● **What is required**
The word "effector" marks the lines to report; pull each of them from the listing.

Information shown Block Start

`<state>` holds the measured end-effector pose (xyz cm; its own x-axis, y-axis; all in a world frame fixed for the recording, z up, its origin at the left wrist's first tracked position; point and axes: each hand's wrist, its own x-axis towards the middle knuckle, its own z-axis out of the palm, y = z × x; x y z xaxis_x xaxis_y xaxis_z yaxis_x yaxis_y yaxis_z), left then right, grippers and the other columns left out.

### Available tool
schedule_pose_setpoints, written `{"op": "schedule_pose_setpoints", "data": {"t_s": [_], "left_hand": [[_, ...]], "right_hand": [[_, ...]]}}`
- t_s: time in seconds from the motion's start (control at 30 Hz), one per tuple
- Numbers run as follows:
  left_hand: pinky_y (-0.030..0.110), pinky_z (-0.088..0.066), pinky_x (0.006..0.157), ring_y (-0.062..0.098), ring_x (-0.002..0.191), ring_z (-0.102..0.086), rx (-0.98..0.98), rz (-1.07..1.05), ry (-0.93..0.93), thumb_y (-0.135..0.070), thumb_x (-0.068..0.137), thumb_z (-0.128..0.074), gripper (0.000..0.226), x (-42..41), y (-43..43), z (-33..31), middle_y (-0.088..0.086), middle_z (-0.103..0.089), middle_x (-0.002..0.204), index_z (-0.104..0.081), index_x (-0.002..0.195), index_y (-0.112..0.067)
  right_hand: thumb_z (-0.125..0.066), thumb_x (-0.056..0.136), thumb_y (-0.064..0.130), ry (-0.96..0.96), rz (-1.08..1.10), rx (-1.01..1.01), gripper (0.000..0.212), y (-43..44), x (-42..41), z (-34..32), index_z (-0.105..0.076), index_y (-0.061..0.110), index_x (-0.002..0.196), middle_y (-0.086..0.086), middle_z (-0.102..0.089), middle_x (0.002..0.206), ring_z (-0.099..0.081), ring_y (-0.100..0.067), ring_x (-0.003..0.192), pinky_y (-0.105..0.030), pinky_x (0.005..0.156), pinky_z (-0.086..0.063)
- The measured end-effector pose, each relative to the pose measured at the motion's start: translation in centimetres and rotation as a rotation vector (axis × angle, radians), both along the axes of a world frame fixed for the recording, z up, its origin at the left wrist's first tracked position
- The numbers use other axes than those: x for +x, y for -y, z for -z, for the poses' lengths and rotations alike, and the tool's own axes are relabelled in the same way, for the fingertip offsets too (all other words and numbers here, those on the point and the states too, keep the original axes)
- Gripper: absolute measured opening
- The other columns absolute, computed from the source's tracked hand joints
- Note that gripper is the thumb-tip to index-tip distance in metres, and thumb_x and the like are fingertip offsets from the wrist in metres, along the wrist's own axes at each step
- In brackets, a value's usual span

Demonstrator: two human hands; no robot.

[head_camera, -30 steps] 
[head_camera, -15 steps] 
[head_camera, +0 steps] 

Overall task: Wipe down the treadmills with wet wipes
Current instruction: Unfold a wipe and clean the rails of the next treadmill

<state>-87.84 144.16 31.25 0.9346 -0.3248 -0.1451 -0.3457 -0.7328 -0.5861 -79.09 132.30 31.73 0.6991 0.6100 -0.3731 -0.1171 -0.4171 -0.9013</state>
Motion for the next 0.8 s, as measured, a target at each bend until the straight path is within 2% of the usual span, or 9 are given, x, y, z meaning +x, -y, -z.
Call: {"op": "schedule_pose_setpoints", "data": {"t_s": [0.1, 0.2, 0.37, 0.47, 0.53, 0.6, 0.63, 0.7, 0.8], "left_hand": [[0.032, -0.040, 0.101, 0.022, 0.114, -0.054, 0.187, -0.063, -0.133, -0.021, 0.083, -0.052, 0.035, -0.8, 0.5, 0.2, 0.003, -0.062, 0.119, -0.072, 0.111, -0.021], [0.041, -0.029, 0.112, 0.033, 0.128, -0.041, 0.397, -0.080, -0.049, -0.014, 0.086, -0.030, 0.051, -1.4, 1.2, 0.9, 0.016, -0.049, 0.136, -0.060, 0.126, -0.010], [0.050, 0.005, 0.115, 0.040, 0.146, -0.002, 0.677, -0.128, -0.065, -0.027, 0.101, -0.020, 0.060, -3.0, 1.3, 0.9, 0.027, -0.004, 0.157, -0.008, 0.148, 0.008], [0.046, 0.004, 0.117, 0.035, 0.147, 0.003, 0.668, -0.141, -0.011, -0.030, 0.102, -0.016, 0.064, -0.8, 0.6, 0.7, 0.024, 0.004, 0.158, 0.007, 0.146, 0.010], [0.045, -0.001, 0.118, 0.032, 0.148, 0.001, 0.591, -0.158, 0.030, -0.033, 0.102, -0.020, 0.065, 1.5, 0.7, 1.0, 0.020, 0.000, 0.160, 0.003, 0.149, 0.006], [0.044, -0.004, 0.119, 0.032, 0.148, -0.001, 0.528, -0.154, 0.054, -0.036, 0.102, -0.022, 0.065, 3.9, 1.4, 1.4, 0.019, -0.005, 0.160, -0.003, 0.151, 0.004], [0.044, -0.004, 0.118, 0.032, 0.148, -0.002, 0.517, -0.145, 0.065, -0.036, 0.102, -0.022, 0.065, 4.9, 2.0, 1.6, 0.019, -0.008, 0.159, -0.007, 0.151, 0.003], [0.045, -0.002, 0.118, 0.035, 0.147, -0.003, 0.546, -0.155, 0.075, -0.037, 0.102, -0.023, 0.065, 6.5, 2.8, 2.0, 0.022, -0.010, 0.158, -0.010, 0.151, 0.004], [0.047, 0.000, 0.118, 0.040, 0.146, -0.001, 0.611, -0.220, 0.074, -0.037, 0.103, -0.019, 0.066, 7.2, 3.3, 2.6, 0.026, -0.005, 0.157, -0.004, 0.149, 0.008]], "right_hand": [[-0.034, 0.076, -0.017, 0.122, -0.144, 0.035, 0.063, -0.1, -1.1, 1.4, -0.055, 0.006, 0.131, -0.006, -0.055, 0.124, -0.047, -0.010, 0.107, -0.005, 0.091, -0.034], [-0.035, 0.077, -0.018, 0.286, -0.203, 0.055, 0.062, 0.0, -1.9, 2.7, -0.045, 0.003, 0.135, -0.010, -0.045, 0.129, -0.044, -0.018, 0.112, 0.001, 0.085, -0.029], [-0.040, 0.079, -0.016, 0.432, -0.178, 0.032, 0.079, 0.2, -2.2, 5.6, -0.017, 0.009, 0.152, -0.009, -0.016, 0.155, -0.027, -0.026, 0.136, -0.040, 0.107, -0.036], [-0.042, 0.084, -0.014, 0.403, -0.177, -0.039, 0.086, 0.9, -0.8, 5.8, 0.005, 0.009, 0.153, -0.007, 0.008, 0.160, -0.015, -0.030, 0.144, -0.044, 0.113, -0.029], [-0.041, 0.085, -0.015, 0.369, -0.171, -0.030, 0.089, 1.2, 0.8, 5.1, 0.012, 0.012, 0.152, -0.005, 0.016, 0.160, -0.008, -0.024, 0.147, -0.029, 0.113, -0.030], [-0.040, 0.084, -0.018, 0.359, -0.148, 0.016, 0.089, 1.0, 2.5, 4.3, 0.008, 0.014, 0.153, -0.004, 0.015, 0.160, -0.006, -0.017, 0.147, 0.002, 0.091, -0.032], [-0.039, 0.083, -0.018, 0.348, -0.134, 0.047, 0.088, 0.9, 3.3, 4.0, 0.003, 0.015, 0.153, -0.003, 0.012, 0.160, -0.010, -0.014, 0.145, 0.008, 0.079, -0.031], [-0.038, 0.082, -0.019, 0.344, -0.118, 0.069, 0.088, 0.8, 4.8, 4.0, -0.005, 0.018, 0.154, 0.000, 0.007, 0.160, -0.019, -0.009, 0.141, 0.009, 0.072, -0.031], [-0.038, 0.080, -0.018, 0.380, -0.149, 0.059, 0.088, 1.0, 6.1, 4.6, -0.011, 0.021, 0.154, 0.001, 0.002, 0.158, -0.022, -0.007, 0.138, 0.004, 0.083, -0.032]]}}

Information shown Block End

● **Response box**
`<state>` holds the measured end-effector pose (xyz cm; its own x-axis, y-axis; all in a world frame fixed for the recording, z up, its origin at the left wrist's first tracked position; point and axes: each hand's wrist, its own x-axis towards the middle knuckle, its own z-axis out of the palm, y = z × x; x y z xaxis_x xaxis_y xaxis_z yaxis_x yaxis_y yaxis_z), left then right, grippers and the other columns left out.
- The measured end-effector pose, each relative to the pose measured at the motion's start: translation in centimetres and rotation as a rotation vector (axis × angle, radians), both along the axes of a world frame fixed for the recording, z up, its origin at the left wrist's first tracked position

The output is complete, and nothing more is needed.